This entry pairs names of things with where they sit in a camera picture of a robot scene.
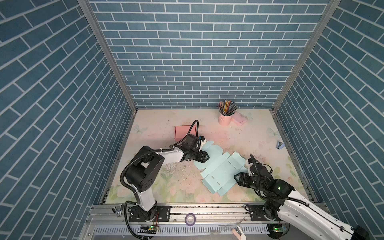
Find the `light blue paper box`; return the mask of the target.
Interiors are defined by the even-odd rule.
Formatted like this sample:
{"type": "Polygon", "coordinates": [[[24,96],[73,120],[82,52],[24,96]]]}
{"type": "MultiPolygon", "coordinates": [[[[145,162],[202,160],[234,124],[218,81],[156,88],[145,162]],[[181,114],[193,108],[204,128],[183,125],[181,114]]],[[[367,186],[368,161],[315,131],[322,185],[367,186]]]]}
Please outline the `light blue paper box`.
{"type": "Polygon", "coordinates": [[[194,165],[202,171],[202,183],[212,194],[225,195],[237,183],[234,176],[248,172],[246,160],[239,153],[224,152],[213,141],[204,144],[202,151],[209,155],[209,159],[205,163],[194,161],[194,165]]]}

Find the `pink paper box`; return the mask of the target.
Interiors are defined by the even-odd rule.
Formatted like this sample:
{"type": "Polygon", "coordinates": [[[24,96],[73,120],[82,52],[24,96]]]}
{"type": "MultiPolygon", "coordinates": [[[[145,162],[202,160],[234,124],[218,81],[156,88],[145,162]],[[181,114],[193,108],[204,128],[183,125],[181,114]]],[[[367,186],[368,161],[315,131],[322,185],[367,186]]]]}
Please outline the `pink paper box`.
{"type": "MultiPolygon", "coordinates": [[[[175,141],[178,142],[184,138],[188,134],[190,128],[191,126],[175,126],[175,141]]],[[[196,135],[196,133],[197,127],[193,126],[189,134],[196,135]]]]}

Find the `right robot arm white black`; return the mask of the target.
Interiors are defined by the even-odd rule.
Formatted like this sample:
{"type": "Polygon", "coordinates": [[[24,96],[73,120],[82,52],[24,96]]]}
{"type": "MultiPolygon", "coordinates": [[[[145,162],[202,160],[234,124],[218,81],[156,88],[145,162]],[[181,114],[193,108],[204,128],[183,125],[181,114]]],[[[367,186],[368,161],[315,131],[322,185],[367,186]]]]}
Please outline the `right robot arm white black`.
{"type": "Polygon", "coordinates": [[[307,200],[292,185],[272,176],[272,168],[248,159],[248,171],[234,175],[237,184],[254,192],[264,201],[263,208],[245,205],[251,217],[263,213],[269,221],[283,221],[314,240],[368,240],[369,233],[361,226],[352,227],[307,200]]]}

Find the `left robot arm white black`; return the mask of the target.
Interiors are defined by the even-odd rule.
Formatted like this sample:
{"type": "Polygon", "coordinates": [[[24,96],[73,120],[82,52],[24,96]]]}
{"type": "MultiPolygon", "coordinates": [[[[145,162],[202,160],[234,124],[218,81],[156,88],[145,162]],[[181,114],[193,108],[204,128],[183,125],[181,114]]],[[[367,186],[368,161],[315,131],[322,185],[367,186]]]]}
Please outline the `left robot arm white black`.
{"type": "Polygon", "coordinates": [[[124,221],[130,234],[138,240],[150,240],[152,236],[136,234],[129,222],[132,210],[140,220],[150,222],[158,217],[158,203],[153,195],[152,185],[161,168],[168,164],[196,161],[205,163],[209,154],[202,150],[206,139],[199,135],[199,121],[195,120],[187,134],[166,149],[152,149],[143,146],[120,174],[121,185],[130,190],[136,202],[126,201],[123,207],[124,221]]]}

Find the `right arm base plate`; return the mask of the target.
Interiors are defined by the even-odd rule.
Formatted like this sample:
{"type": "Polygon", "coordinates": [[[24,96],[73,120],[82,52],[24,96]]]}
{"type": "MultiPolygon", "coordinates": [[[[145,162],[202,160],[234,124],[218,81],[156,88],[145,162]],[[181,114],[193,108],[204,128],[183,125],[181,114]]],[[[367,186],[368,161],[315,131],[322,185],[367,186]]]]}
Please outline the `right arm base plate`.
{"type": "Polygon", "coordinates": [[[251,221],[285,222],[278,216],[281,206],[279,203],[266,202],[262,205],[244,205],[244,209],[249,212],[251,221]]]}

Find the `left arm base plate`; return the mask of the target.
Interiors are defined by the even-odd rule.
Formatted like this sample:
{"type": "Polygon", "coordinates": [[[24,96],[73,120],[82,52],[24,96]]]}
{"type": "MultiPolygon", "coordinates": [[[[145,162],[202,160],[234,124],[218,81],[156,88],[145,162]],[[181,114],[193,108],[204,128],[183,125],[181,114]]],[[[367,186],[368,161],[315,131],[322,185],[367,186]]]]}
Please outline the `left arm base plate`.
{"type": "Polygon", "coordinates": [[[148,212],[144,211],[139,206],[132,206],[128,210],[129,222],[169,222],[171,207],[154,205],[148,212]]]}

• YOUR INSTRUCTIONS: All lines in the listing above that contain "mask" should be shown.

• TASK RESPONSE:
Find the `light blue paper box`; return the mask of the target.
Find the `pink paper box`; return the mask of the target.
Find the `right robot arm white black`; return the mask of the target.
Find the `left robot arm white black`; return the mask of the target.
Find the `right arm base plate`; return the mask of the target.
Find the `left arm base plate`; return the mask of the target.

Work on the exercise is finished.